Write out once more the lines running from the top of the entries below to the line with "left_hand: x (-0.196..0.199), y", both ends included.

++++++

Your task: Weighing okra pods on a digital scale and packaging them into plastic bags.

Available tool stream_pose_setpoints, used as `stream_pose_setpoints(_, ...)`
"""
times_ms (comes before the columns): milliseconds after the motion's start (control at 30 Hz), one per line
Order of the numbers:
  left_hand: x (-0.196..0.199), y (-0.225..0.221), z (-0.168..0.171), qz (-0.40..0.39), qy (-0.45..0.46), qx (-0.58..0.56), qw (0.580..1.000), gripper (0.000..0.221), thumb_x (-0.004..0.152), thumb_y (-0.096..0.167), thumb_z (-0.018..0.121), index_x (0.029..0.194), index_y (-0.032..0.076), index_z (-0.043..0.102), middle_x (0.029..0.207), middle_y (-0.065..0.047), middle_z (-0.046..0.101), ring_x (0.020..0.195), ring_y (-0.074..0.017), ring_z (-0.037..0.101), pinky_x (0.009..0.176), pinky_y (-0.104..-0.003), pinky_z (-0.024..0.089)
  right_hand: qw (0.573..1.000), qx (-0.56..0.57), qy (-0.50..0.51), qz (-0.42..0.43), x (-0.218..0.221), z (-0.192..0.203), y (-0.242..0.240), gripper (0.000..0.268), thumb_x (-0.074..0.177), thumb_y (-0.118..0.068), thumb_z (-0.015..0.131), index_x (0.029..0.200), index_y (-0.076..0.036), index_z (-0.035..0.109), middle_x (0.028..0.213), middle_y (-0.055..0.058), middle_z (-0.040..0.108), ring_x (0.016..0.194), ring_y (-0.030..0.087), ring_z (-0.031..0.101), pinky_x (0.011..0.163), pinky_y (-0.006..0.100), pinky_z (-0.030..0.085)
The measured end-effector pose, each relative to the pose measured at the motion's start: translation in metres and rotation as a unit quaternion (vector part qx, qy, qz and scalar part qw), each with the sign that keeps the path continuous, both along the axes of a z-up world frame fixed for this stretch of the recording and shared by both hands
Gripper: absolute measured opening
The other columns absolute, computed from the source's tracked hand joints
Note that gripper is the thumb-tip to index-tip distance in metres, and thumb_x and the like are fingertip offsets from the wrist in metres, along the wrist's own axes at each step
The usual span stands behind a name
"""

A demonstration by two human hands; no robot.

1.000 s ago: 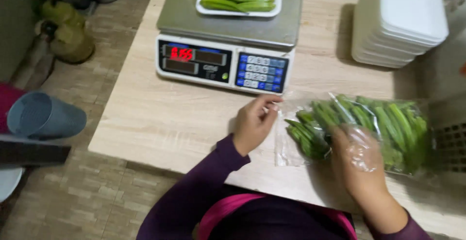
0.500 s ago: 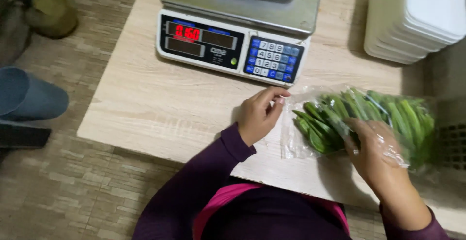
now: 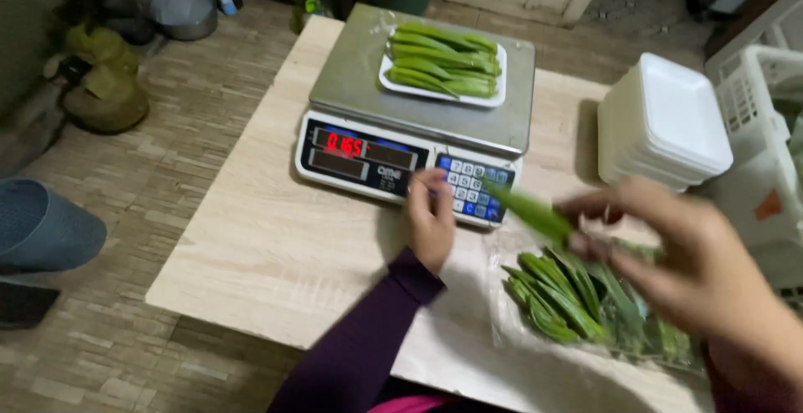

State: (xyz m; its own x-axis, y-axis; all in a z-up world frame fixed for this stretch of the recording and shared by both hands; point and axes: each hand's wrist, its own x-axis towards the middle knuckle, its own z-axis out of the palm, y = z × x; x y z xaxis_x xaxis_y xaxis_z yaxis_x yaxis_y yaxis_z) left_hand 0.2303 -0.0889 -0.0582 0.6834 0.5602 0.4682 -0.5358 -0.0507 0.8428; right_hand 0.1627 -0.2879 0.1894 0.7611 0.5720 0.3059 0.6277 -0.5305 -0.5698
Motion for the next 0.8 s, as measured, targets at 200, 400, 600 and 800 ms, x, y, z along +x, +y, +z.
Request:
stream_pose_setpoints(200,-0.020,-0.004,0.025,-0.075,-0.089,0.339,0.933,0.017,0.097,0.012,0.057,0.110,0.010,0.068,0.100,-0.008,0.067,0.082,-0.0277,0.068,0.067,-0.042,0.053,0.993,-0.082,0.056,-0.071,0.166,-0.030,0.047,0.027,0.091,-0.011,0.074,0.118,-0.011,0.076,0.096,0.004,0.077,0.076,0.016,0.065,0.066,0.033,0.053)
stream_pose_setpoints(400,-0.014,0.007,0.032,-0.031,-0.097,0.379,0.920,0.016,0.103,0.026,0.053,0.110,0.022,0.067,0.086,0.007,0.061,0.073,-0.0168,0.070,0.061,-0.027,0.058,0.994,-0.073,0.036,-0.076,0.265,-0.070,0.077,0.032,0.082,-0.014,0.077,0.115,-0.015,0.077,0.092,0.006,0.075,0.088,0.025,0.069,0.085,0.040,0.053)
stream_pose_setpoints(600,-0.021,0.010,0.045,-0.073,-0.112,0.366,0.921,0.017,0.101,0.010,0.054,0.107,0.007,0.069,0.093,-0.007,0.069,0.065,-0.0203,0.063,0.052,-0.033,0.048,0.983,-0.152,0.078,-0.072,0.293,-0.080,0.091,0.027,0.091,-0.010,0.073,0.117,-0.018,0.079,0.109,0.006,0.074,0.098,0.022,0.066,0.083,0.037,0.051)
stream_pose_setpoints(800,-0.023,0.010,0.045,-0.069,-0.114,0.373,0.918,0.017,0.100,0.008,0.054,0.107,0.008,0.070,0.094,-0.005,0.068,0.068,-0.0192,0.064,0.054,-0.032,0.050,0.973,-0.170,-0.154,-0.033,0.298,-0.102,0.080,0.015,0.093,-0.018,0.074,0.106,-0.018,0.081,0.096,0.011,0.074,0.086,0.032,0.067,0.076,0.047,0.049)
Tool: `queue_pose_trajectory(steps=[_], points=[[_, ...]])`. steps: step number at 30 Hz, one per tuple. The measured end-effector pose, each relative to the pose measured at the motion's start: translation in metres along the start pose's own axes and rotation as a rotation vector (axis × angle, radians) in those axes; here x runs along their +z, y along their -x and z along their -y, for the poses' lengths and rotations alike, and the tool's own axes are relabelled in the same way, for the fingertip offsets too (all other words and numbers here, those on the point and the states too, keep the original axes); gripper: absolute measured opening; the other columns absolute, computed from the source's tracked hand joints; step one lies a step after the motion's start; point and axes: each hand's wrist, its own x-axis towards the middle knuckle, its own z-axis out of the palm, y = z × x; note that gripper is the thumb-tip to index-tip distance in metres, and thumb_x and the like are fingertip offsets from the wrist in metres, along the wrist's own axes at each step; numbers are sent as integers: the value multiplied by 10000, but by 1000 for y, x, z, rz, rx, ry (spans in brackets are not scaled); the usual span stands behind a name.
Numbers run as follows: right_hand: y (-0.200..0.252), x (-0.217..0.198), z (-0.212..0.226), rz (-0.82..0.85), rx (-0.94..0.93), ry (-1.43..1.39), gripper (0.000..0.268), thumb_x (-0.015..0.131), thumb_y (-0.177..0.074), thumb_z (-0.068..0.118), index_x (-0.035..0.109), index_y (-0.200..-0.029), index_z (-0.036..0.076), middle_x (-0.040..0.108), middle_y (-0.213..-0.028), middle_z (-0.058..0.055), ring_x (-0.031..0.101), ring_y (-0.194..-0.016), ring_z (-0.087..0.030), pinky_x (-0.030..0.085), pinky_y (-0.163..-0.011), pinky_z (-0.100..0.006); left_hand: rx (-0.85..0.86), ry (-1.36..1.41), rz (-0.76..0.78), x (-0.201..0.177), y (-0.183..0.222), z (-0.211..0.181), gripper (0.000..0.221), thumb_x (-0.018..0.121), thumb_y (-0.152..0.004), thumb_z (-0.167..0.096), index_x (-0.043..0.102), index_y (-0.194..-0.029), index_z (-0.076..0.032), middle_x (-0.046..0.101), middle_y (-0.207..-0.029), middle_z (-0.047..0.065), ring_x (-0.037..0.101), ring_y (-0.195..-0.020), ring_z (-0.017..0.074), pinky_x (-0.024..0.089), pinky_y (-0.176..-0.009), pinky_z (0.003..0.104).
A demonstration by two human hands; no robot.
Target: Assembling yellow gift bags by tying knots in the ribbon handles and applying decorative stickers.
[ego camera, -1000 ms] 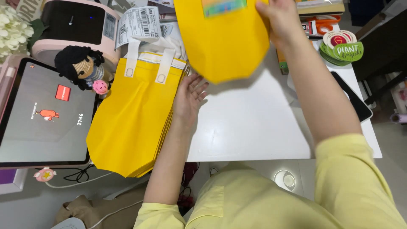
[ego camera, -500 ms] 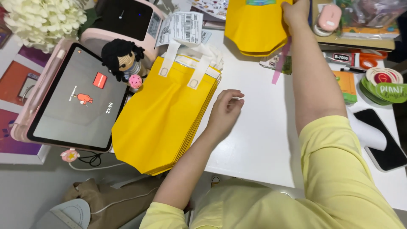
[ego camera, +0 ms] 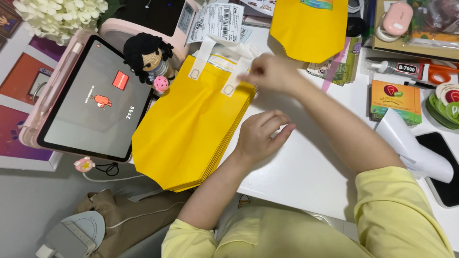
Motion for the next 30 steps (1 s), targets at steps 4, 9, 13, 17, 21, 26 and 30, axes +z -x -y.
queue_pose_trajectory(steps=[4,9,13,17,21,26,30], points=[[5,33,19,52,-54,166,725,772,-775,748,633,-1019,78,619,-945,-119,669,-952,-353,541,-767,-526,167,-8,-163,3,7,1,215,654,-983,-347,644,-862,-171,671,-848,-13,694,-707,223,537,-626,318],[-3,45,14,2,-26,88,613,930,-741,521,615,-976,50,579,-863,-101,655,-824,-302,535,-691,-411,306,77,-219,0,6,-13,241,662,-975,-281,620,-779,-147,658,-786,13,654,-621,224,521,-580,309],[-13,52,0,-157,-85,-255,303,820,-852,257,565,-949,126,605,-816,-27,627,-677,-232,476,-607,-358,388,78,-222,-2,5,-17,260,645,-972,-283,624,-751,-147,650,-761,15,611,-558,212,498,-542,308],[11,22,21,-314,-248,-731,256,688,-979,35,464,-994,159,552,-974,-3,615,-960,-122,475,-829,-247,510,75,-111,-18,1,-28,188,651,-974,-142,593,-819,-53,625,-784,70,535,-565,225,385,-510,322],[36,-26,8,-404,-216,-803,210,631,-997,105,487,-1128,183,570,-1090,4,528,-717,-57,435,-553,-227,573,76,-69,-18,15,-57,178,685,-966,-168,629,-838,-58,668,-823,58,583,-587,210,415,-521,340],[82,-92,-34,-398,-97,-663,259,607,-1034,37,621,-1285,100,672,-1240,-20,650,-1012,-93,584,-805,-222,580,258,212,-42,38,-122,170,651,-1038,-258,680,-940,-122,731,-1011,32,634,-694,160,407,-634,283],[130,-114,-57,-267,168,-526,217,636,-1031,124,679,-1239,166,623,-1040,46,551,-878,-25,453,-726,-183,516,436,391,-68,29,-125,174,615,-1064,-239,680,-1006,-89,695,-1031,32,668,-762,190,425,-668,295]])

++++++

THE ANSWER
Your task: Weighing okra pods on a digital scale and packaging them into plastic bags.

Available tool stream_pose_setpoints, used as `stream_pose_setpoints(_, ...)`
"""
times_ms (comes before the columns): milliseconds after the motion's start (control at 30 Hz), one per line
Order of the numbers:
  left_hand: x (-0.196..0.199), y (-0.225..0.221), z (-0.168..0.171), qz (-0.40..0.39), qy (-0.45..0.46), qx (-0.58..0.56), qw (0.580..1.000), gripper (0.000..0.221), thumb_x (-0.004..0.152), thumb_y (-0.096..0.167), thumb_z (-0.018..0.121), index_x (0.029..0.194), index_y (-0.032..0.076), index_z (-0.043..0.102), middle_x (0.029..0.207), middle_y (-0.065..0.047), middle_z (-0.046..0.101), ring_x (0.020..0.195), ring_y (-0.074..0.017), ring_z (-0.037..0.101), pinky_x (0.009..0.176), pinky_y (-0.104..-0.003), pinky_z (-0.024..0.089)

Apart from this answer, nothing more is required.